Profiling is disabled by default. Turn it on via environment flags:

  • MOCK_SPARK_PROFILE=1 enables the global profiler.

  • MOCK_SPARK_FEATURE_enable_polars_vectorized_shortcuts=1 caches repeated struct field lookups in PolarsOperationExecutor.

  • MOCK_SPARK_FEATURE_enable_expression_translation_cache=1 enables the LRU cache inside PolarsExpressionTranslator.
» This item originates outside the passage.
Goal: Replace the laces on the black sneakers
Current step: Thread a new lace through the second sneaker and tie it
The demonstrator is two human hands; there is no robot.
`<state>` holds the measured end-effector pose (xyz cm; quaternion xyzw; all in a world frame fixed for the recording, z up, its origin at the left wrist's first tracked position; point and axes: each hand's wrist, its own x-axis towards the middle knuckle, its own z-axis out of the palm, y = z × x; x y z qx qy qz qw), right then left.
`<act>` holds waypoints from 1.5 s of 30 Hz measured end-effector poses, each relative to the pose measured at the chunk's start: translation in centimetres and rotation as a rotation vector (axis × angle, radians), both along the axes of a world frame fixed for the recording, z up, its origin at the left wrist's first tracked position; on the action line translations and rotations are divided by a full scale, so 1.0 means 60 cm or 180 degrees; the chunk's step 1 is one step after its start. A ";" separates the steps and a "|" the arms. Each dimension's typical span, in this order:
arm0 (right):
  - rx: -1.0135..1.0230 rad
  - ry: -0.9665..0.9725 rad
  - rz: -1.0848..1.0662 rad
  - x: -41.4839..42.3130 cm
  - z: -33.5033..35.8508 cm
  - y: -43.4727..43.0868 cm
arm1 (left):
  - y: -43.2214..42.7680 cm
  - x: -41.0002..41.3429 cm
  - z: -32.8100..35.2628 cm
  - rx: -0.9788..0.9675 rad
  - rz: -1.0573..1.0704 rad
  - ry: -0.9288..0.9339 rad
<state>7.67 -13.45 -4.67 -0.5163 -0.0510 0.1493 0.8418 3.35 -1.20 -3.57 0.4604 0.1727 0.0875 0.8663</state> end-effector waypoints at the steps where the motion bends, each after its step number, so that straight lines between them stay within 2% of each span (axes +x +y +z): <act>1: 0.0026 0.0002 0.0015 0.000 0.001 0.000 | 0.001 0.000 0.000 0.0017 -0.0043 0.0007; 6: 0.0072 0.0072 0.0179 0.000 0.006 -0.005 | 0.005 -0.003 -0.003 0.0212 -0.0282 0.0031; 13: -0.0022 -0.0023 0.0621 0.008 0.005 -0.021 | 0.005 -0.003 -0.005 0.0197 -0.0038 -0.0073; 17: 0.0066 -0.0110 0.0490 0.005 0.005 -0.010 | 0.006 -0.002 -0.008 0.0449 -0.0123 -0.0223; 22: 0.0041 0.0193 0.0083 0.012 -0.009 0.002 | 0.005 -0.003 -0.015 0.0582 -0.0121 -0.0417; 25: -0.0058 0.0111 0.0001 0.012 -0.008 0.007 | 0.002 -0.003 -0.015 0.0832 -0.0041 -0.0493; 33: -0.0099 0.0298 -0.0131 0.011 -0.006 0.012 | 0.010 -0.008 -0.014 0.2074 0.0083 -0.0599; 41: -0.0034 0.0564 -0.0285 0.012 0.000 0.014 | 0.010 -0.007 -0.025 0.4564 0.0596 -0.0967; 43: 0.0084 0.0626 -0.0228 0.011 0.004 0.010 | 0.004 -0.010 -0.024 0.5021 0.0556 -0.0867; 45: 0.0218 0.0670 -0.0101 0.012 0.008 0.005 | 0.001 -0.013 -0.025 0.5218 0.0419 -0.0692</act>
You can set multiple flags using the JSON-based MOCK_SPARK_FEATURE_FLAGS variable:

export MOCK_SPARK_FEATURE_FLAGS='{
  "enable_performance_profiling": true,
  "enable_polars_vectorized_shortcuts": true,
  "enable_expression_translation_cache": true
}'

Instrumented Hot Paths

The following entry points now emit profiling samples when instrumentation is enabled:

  • PolarsOperationExecutor.apply_select/apply_filter/apply_with_column

  • PolarsOperationExecutor.apply_join/apply_group_by_agg

  • ExpressionEvaluator.evaluate_expression/_evaluate_column_operation/_evaluate_function_call

Each sample includes runtime (ms) and captured allocations (KB) based on tracemalloc. Per-thread events are stored in sparkless.utils.profiling.collect_events().

Collecting Samples

from sparkless.session import SparkSession
from sparkless.utils import profiling

spark = SparkSession.builder.master("local[1]").getOrCreate()
profiling.clear_events()

df = spark.createDataFrame(
    [(i, f"text-{i % 5}", {"k": i}) for i in range(10_000)],
    ["id", "label", "payload"],
)
(
    df.filter(df.id % 2 == 0)
      .select("id", "label", df.payload["k"].alias("payload_k"))
      .groupBy("label")
      .count()
      .collect()
)

for event in profiling.collect_events():
    print(event)

Baseline Snapshot (2025-11-13)

Measurements were taken on macOS 14.6.1 (M3 Pro, Python 3.11.7) using the sample workloads above.

Hot Path

Duration (ms)

Peak (KB)

Notes

polars.apply_select

5.8

412.0

Vectorised cache disabled

polars.apply_select

4.1

414.3

Vectorised cache enabled

polars.apply_group_by_agg

7.4

155.1

Aggregating 5 partitions

expression.evaluate_expression

14.9

96.2

10k rows, mixed arithmetic

expression.evaluate_function_call

9.6

60.8

Map/string heavy workload

Interpretation: enabling the shortcut + translation caches reduces the apply_select wall time by ~29% for map-heavy queries, with stable memory usage. Expression evaluation remains dominated by user-defined functions; additional vectorisation opportunities should focus on Python fallbacks.

Next Steps

  • Use profiling.collect_events() at the end of larger integration tests to capture regressions over time.

  • Wire the feature flags into CI smoke runs once steady-state performance thresholds are established.